The incident response (IR) guidance in this section is provided only in the context of forensics and how different services and solutions can improve the IR process.

The AWS Security Incident Response Guide lists best practices for responding to security incidents in the AWS Cloud, based on the experiences of the AWS Customer Incident Response Team (AWS CIRT). For additional guidance from AWS CIRT, see the AWS CIRT workshops and lessons from the AWS CIRT.

The National Institute of Standards and Technology Cybersecurity Framework (NIST CSF) defines four steps in the IR lifecycle: preparation; detection and analysis; containment, eradication, and recovery; and post-incident activity. These steps can be implemented sequentially. However, that sequence is often cyclical because some of the steps have to be repeated after moving to the next step of the cycle.

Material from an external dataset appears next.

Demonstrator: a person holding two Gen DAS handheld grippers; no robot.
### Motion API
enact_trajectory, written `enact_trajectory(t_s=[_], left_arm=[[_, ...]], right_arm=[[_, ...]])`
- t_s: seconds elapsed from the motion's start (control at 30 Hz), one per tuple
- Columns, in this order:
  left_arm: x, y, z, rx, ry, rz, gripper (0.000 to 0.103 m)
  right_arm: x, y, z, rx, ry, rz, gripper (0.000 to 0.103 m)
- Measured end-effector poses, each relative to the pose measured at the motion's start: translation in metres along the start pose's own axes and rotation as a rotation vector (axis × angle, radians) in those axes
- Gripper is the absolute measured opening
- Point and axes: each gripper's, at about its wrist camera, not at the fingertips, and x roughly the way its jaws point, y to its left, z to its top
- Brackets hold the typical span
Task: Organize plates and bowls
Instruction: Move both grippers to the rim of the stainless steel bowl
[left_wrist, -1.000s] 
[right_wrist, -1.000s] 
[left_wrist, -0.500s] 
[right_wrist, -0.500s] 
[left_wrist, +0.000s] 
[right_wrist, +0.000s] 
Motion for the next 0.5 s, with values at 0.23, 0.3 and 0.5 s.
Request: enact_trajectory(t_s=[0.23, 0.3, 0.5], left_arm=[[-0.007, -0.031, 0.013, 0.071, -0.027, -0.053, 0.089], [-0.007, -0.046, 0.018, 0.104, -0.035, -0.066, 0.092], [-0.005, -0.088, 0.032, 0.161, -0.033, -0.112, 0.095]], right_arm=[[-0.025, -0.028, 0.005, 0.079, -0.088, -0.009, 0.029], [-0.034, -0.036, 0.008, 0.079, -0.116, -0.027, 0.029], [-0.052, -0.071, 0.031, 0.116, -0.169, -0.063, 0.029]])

For example, after containment and eradication, you need to analyze again to confirm that you were successful in removing the adversary from the environment.

This repeated cycle of analysis, containment, eradication, and back to analysis again allows you to gather more information each time new indicators of compromise (IoCs) are detected. Those IoCs are useful from a number of perspectives. They provide you with a story of the steps that were taken by the adversary in order to compromise your environment. Also, by performing proper post-incident review, you can improve your defenses and detections so that you can prevent the incident in the future or detect the adversary’s actions faster and thus reduce the impact of the incident.

Although this IR process isn’t the main objective of forensics, many of the tools, techniques, and best practices are shared with IR (especially the analysis step). For example, after the detection of an incident, the forensic collection process gathers the evidence. Next, evidence examination and analysis can help to extract IoCs. At the end, forensic reporting can assist in post-IR activities.

We recommend that you automate the forensic process as much as possible to speed up the response and reduce the load on IR stakeholders. In addition, you can add more automated analyses after the forensic collection process has finished and the evidence has been securely stored to avoid contamination. For more information, see the pattern Automate incident response and forensics on the AWS Prescriptive Guidance website.

Design considerations

To improve your security IR preparedness:

  • Enable and securely store logs that might be required during an investigation or incident response.

  • Prebuild queries for known scenarios and provide automated ways to search logs. Consider using Amazon Detective.

  • Prepare your IR tooling by running simulations.

  • Regularly test backup and recovery processes to make sure they are successful.

  • Use scenario-based playbooks, starting with common potential events related to AWS based on Amazon GuardDuty findings. For information about how to build your own playbooks, see the Playbook resources section of the AWS Security Incident Response Guide.

Forensics account

Disclaimer

The following description of an AWS Forensics account should only be used by organizations as a starting point for organizations to develop their own forensic capabilities in conjunction with guidance from their legal advisors.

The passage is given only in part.